Parquet data lake

In this section we outline how to set up a Parquet data lake.

Parquet data lakes offer an efficient, low cost, scalable and interoperable way of storing DBC decoded CAN/LIN data. The data lake can be analyzed directly via e.g. Python/MATLAB - or through an interface. The data lake can be stored locally or in the cloud.

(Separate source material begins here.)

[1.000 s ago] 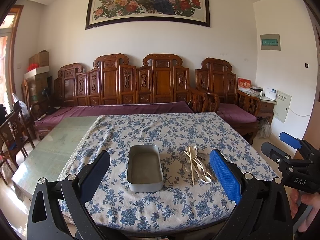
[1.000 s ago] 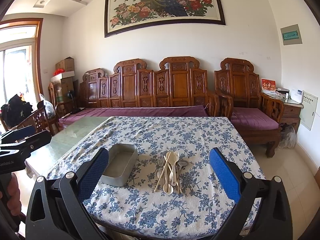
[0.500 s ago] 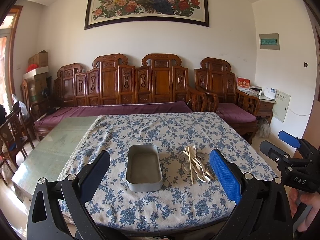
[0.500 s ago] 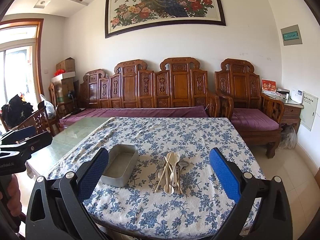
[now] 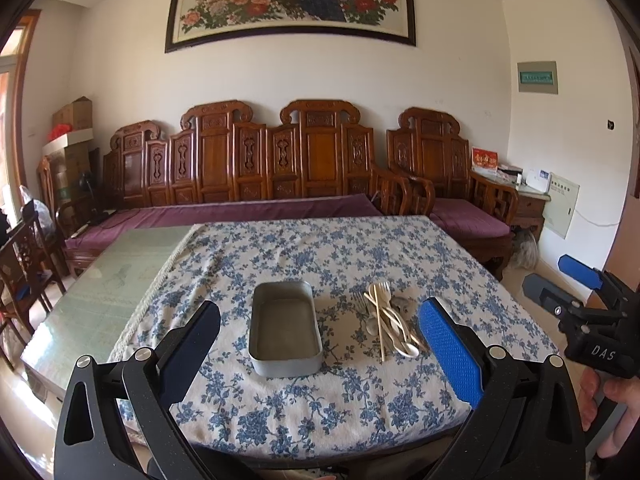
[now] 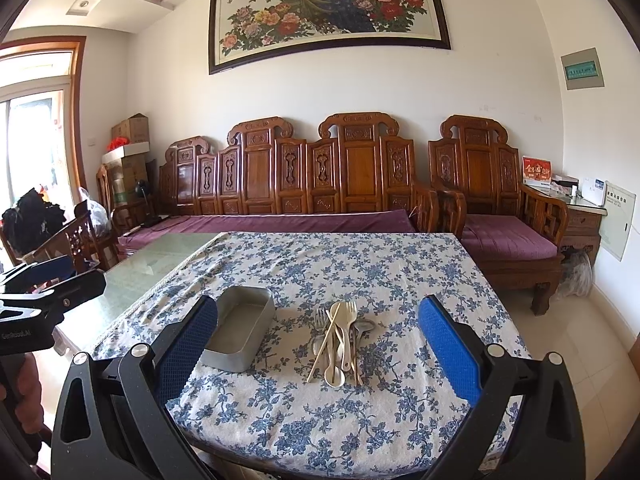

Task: Organize utensils

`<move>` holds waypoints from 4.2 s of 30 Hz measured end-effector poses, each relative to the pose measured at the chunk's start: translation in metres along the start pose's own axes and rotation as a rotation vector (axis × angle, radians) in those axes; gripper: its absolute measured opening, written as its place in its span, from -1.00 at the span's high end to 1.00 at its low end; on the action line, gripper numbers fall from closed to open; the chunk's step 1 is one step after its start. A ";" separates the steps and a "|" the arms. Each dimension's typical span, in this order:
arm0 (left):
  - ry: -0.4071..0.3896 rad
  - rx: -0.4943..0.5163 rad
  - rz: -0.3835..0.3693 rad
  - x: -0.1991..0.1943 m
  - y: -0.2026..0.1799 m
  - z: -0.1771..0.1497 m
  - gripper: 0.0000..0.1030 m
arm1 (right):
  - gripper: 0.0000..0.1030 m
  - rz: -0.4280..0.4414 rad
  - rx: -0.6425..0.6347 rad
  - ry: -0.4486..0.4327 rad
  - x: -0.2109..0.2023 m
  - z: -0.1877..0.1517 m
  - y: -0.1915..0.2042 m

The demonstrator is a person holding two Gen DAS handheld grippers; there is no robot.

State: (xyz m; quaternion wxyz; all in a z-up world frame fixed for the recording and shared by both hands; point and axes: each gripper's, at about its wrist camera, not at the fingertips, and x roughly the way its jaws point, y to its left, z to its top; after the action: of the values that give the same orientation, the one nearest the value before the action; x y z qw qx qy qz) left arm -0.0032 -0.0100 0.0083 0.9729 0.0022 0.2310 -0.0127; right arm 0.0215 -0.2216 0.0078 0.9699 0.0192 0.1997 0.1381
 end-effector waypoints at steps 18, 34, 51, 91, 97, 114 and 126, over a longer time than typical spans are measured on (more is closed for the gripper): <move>0.141 0.009 -0.035 0.077 0.005 -0.032 -0.88 | -0.57 0.002 -0.008 0.102 0.074 -0.033 -0.028; 0.283 -0.026 -0.127 0.165 0.007 -0.039 -0.87 | 0.16 0.017 -0.006 0.305 0.171 -0.069 -0.054; 0.458 0.065 -0.267 0.277 -0.052 -0.059 0.01 | 0.35 0.044 0.069 0.416 0.241 -0.100 -0.088; 0.410 0.029 -0.356 0.287 -0.045 -0.067 0.92 | 0.47 0.033 0.015 0.496 0.301 -0.091 -0.068; 0.400 0.017 -0.350 0.282 -0.038 -0.063 0.92 | 0.48 0.021 0.027 0.590 0.340 -0.101 -0.059; 0.362 0.030 -0.291 0.262 -0.030 -0.057 0.92 | 0.90 0.008 0.044 0.490 0.322 -0.082 -0.062; 0.339 0.058 -0.237 0.238 -0.020 -0.042 0.92 | 0.90 0.088 0.012 0.397 0.274 -0.060 -0.041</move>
State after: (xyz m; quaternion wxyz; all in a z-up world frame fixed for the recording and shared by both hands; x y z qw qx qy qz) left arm 0.1898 -0.0354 -0.1360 0.9114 0.0053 0.3894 -0.1330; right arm 0.2502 -0.1862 -0.1560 0.9044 0.0062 0.3866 0.1805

This is a prerequisite for dashboards and some MATLAB/Python script examples.


Prepare & test DBC files

  1. Download the MF4 decoder mdf2parquet_decode.exe and review the documentation here
  2. Rename your DBC files to add the <channel> prefix (can1-<name>.dbc, can9-<name>.dbc, …)[1]
  3. Verify that you can decode your log file by drag & dropping it onto the mdf2parquet_decode.exe

Note

You can easily open Parquet files on your PC via the free Parquet viewer Tad

Note

If you have issues decoding your data, see our MF4 decoder troubleshooting guide


Create a Parquet data lake

Once you have tested your setup locally, you can set up your Parquet data lake and automation.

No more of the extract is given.